You can get a petrichor perfume.


----------



## Lurcherlad (Jan 5, 2013)

Had an odd dream … we were selling an old house and the roof started to leak 🙄


----------



## Pawscrossed (Jul 2, 2013)

MollySmith said:


> Stuff I find on Twitter.
> 
> The rain smell is called petrichor.
> 
> Actinomycete soil bacteria and the terpene geosmin combine to create petrichor. It’s thought humans love this scent so much because our ancestors relied on rain for survival and it would signal increased chance of crop survival.

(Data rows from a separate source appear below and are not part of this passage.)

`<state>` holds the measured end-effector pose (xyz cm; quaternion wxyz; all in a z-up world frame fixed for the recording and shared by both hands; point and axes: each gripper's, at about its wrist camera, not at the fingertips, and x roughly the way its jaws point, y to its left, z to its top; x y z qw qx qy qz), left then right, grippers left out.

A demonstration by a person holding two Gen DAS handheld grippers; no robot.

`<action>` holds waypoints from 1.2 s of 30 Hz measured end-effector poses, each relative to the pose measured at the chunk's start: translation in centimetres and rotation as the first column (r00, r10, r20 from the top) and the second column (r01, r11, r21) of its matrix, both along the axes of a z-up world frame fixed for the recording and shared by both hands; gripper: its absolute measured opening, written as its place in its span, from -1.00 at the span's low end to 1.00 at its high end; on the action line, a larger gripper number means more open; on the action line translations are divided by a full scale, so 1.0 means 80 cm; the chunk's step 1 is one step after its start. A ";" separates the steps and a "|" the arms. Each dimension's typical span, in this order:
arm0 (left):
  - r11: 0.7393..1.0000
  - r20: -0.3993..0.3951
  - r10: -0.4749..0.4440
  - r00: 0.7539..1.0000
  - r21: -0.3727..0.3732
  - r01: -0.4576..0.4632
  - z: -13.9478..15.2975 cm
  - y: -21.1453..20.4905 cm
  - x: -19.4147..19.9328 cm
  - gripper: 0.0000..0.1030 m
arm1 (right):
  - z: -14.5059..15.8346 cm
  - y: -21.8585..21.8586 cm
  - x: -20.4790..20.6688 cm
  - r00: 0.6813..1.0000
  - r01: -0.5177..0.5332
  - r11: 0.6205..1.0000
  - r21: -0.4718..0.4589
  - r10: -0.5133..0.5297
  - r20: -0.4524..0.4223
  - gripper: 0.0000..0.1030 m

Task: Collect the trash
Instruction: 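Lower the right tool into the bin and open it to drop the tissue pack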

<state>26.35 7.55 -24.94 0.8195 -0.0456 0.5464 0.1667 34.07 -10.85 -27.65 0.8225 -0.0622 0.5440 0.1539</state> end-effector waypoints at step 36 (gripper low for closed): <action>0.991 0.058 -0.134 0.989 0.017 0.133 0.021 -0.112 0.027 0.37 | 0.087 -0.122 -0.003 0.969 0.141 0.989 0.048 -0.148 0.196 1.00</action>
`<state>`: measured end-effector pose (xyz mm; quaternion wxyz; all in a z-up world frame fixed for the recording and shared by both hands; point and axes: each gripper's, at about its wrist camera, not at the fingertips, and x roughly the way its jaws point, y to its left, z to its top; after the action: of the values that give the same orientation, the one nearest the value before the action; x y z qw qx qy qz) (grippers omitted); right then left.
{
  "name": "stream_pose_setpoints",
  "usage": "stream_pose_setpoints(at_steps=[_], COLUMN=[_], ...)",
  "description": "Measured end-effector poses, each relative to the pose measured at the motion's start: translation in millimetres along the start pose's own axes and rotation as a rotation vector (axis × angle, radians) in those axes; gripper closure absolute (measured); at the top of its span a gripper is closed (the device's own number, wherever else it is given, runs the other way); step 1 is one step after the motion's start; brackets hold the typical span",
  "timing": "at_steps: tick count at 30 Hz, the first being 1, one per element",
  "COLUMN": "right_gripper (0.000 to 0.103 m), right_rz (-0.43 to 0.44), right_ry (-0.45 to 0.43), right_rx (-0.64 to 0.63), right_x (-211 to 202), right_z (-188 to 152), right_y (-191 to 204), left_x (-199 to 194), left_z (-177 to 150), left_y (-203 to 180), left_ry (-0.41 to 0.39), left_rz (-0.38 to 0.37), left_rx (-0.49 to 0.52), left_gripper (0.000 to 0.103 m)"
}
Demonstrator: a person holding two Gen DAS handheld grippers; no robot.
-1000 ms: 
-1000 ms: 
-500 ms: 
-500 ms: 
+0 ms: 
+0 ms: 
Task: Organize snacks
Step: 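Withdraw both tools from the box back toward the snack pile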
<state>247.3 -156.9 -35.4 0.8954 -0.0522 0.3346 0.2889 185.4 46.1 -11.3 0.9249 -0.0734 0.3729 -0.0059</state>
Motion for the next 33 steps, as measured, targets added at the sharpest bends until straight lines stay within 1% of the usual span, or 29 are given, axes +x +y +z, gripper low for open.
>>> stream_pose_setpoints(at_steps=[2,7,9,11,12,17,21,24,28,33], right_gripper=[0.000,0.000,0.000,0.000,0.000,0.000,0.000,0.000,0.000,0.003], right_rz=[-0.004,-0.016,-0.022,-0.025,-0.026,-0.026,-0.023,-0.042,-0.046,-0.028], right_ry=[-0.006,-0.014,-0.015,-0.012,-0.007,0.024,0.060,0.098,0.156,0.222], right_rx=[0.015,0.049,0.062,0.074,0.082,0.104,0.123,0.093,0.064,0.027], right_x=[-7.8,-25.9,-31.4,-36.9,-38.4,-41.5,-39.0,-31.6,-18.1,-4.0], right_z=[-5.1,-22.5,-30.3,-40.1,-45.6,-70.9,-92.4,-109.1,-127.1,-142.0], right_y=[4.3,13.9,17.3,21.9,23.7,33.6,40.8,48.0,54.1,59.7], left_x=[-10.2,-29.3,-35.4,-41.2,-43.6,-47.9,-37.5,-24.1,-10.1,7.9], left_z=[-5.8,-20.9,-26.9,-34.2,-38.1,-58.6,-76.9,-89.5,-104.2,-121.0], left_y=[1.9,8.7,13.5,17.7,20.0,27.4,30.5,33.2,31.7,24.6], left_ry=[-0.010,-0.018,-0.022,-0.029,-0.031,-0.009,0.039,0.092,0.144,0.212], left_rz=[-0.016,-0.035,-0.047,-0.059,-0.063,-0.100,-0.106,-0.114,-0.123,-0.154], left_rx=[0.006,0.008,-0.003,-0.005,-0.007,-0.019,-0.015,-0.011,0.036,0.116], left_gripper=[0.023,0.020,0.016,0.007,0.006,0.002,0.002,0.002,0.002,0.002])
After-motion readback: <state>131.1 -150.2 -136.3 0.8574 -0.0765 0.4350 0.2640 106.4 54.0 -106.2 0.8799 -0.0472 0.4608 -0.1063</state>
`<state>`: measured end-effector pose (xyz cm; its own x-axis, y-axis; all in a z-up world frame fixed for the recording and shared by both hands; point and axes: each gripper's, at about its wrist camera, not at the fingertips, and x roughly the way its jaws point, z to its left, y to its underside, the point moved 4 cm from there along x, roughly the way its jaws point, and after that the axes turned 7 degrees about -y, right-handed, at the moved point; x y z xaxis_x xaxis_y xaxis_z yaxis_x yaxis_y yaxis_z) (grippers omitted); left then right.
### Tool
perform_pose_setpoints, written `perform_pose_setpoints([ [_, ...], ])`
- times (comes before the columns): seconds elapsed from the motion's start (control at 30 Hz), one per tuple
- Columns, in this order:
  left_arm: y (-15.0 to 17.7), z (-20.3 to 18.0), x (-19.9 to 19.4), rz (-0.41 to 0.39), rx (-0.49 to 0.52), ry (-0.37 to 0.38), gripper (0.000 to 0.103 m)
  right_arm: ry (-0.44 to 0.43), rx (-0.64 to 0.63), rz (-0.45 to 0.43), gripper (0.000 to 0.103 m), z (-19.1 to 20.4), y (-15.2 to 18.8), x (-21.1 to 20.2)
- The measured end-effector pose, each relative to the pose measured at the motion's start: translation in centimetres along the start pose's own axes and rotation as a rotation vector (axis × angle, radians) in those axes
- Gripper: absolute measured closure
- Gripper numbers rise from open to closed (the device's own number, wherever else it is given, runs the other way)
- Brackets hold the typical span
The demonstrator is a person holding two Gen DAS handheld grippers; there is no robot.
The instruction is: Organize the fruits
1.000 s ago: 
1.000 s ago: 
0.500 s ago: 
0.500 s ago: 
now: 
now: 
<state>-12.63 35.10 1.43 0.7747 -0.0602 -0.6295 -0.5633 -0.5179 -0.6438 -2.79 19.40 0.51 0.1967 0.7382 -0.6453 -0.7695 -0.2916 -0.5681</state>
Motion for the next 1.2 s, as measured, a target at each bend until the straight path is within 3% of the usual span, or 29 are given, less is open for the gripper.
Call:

I didn’t know that! Good for quizzes.


----------



## Happy Paws2 (Sep 13, 2008)

I was expecting rain yesterday, we got a quick shower for few than mins. Hoping we get some today.


----------



## Siskin (Nov 13, 2012)

Still no rain in Suffolk, supposed to be something this afternoon


----------



## MollySmith (May 7, 2012)

Beth78 said:


> You can get a petrichor perfume.
> View attachment 576112


I bet that’s nice, judging by social media, loads of people are obsessed by the smell, it would be like catnip in dry places!!

Still no rain….!


----------



## MollySmith (May 7, 2012)

Lurcherlad said:


> Had an odd dream … we were selling an old house and the roof started to leak 🙄


Maybe you saw something about the floods?
I dreamed about snow but I haven’t seen any in real life for several years. There could be children growing up who don’t see it now


----------



## huckybuck (Jan 17, 2014)

Errr nope!!!


----------



## Lurcherlad (Jan 5, 2013)

For all the buckets and containers…. Barely caught a drop ☹


----------



## SbanR (Jun 16, 2017)

Lurcherlad said:


> For all the buckets and containers…. Barely caught a drop ☹


I had about a quarter of a glass, caught in upturned bin lid


----------



## Deguslave (12 mo ago)

We're down to 16C, very overcast, but still no rain apart from about 20 drops last night which evaporated as soon as they hit the ground.


----------



## Lurcherlad (Jan 5, 2013)

SbanR said:


> I had about a quarter of a glass, caught in upturned bin lid


Gentle rain again at the moment….

Long may it continue 🙏🏻


----------



## Deguslave (12 mo ago)

Heatwave broken here!


----------



## Siskin (Nov 13, 2012)

It’s incredibly warm and humid here. Went for a walk on the Heath, car registered 22c and there is a slight breeze, but the heath seemed to be radiating heat. I’m wondering if the heat from the last few days has been stored underground and is being released now it’s a little cooler.
Just checked the cloud radar and there is some rain approaching, but is it gets closer it fizzles out

@huckybuck, I like your weather app display, which one is it?


----------



## huckybuck (Jan 17, 2014)

Siskin said:


> It’s incredibly warm and humid here. Went for a walk on the Heath, car registered 22c and there is a slight breeze, but the heath seemed to be radiating heat. I’m wondering if the heat from the last few days has been stored underground and is being released now it’s a little cooler.
> Just checked the cloud radar and there is some rain approaching, but is it gets closer it fizzles out
> 
> @huckybuck, I like your weather app display, which one is it?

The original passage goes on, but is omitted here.